28 March 2012

Aids treatment progress endangered

The world is losing ground in its efforts to improve the treatment of Aids/TB victims because of a global health fund's termination of new grants, Medecins Sans Frontieres said.


The world is losing ground in its efforts to improve the treatment of Aids and tuberculosis victims because of a R174 billion global health fund's termination of new grants, the aid group Medecins Sans Frontieres said.

The humanitarian organisation - also known as Doctors Without Borders -told reporters that the Global Fund to Fight Aids, Tuberculosis and Malaria's cancellation of plans for R15 billion in grants between 2011 and 2013 has caused thousands of new patients to go untreated.

"New treatments for patients have been put on hold," said MSF general director Bruno Jochum, whose group has been providing antiretroviral HIV treatment. "In some cases, treatment clinics have simply been shut down."

Tough choices for medical teams

Jochum said a lot of medical teams will have to make tough choices, including which patients to treat and which will be left, perhaps to die.

The Geneva-based Global Fund said last year it had cancelled plans for its "Round 11" of grants to expand or add programmes due to lack of contributions from donor nations in the face of a difficult economic climate.

But the fund says it also has been tightening its control over how billions of rands of grant money are managed. The fund created an outside review panel last year after Associated Press articles about the fund's losses led some donors to withhold funding, and the fund scaled back it’s spending.

The fund's announcement last year that it had cancelled spending is a huge setback in efforts to keep alive thousands of people living in poor countries, Jochum said. Also, some related international efforts by the United States, the United Nations and other organisations have been scaled back, he said, on the premise that the Global Fund would pick up the slack.

Poor countries falling behind

Dr Eric Goemaere, head of MSF's South African branch, said that some poor countries are now falling behind in their efforts to treat new patients and prevent more infections, which is creating "a vicious circle" similar that faced by African countries more than a decade ago.

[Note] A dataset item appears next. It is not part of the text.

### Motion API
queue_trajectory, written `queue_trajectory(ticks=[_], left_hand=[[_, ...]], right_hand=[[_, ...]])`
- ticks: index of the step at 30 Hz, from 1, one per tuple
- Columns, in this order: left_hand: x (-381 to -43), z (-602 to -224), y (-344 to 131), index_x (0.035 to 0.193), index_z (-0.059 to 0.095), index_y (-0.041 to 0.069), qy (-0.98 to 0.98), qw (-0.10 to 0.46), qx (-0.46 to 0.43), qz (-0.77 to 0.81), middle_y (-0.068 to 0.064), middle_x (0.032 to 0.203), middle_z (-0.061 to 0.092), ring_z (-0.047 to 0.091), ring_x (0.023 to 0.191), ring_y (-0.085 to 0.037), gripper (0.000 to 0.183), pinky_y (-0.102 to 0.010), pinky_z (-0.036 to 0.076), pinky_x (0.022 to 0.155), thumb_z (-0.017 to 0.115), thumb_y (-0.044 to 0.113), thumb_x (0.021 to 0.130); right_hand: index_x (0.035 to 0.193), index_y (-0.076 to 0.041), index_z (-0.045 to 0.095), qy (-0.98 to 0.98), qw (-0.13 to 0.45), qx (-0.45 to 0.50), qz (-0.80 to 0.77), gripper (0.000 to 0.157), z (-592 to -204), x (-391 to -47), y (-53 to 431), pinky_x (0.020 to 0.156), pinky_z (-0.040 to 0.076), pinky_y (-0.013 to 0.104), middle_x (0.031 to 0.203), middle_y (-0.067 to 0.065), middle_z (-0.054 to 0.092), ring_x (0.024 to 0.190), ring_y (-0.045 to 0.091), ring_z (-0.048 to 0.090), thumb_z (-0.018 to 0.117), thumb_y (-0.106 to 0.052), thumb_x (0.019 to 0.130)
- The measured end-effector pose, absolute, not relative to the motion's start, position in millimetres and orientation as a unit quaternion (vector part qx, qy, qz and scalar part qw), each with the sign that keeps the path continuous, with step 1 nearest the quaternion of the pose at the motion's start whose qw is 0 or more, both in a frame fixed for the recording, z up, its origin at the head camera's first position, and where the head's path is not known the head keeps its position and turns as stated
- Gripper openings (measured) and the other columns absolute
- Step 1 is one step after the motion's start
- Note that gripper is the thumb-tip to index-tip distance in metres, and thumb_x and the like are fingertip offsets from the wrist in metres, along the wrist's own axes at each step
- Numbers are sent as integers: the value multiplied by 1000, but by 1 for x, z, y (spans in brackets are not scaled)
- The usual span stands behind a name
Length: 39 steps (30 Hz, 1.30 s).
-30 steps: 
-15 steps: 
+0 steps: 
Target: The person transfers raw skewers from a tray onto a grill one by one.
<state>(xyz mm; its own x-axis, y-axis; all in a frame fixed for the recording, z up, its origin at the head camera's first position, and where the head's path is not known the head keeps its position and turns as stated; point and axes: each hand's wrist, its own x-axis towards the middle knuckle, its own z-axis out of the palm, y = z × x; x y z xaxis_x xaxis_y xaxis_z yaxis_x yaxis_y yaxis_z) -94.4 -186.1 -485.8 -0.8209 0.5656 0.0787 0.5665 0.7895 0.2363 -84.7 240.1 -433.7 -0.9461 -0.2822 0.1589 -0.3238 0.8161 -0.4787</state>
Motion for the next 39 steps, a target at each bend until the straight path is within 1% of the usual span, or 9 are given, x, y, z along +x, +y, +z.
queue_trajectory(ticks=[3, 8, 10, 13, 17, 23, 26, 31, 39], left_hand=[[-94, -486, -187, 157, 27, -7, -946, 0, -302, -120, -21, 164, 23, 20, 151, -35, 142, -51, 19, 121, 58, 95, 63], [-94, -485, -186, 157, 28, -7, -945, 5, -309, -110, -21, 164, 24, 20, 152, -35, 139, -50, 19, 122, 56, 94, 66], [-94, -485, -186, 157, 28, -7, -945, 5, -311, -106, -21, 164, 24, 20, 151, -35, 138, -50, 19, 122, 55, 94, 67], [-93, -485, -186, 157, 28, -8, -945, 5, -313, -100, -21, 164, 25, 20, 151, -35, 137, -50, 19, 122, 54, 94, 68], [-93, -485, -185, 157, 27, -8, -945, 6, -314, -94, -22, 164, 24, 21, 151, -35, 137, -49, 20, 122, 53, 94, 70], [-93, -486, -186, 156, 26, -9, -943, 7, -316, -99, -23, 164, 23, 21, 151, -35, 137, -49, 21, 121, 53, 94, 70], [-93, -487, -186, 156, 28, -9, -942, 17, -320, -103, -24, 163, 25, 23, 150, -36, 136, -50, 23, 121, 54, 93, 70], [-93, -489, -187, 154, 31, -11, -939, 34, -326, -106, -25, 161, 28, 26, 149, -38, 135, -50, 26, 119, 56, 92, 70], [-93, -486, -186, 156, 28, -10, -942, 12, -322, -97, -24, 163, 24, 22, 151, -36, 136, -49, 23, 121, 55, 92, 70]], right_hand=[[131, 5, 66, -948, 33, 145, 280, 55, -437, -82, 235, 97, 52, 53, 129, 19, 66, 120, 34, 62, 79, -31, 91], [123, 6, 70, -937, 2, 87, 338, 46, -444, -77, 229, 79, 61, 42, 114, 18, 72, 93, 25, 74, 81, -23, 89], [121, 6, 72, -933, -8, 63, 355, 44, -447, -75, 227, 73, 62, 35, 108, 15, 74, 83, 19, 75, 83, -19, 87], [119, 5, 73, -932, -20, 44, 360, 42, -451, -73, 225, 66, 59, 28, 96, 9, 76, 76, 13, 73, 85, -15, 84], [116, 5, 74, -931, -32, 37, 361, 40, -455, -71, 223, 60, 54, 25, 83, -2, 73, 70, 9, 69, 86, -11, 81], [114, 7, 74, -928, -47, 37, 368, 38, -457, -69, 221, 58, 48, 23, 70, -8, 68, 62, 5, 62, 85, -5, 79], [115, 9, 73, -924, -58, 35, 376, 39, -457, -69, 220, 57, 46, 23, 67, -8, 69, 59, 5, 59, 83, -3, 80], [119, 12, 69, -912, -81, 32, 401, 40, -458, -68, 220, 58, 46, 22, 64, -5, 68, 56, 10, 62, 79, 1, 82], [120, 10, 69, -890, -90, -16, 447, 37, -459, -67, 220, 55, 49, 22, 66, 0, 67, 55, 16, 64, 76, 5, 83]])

"We are going back in time in those countries and in a way we are in danger of driving the epidemic underground," Goemaere said.

Fund spokesman Andrew Hurst said it continues to hand out R22 billion a year to fight the three diseases, and any country whose grants run out between now and the end of 2013 will get funding so patients can stay on treatment and prevention services are maintained.

"As the Global Fund completes a major reorganisation so that our investments in 150 countries can save even more lives, we intend to seek more funding from existing and new donors," he said.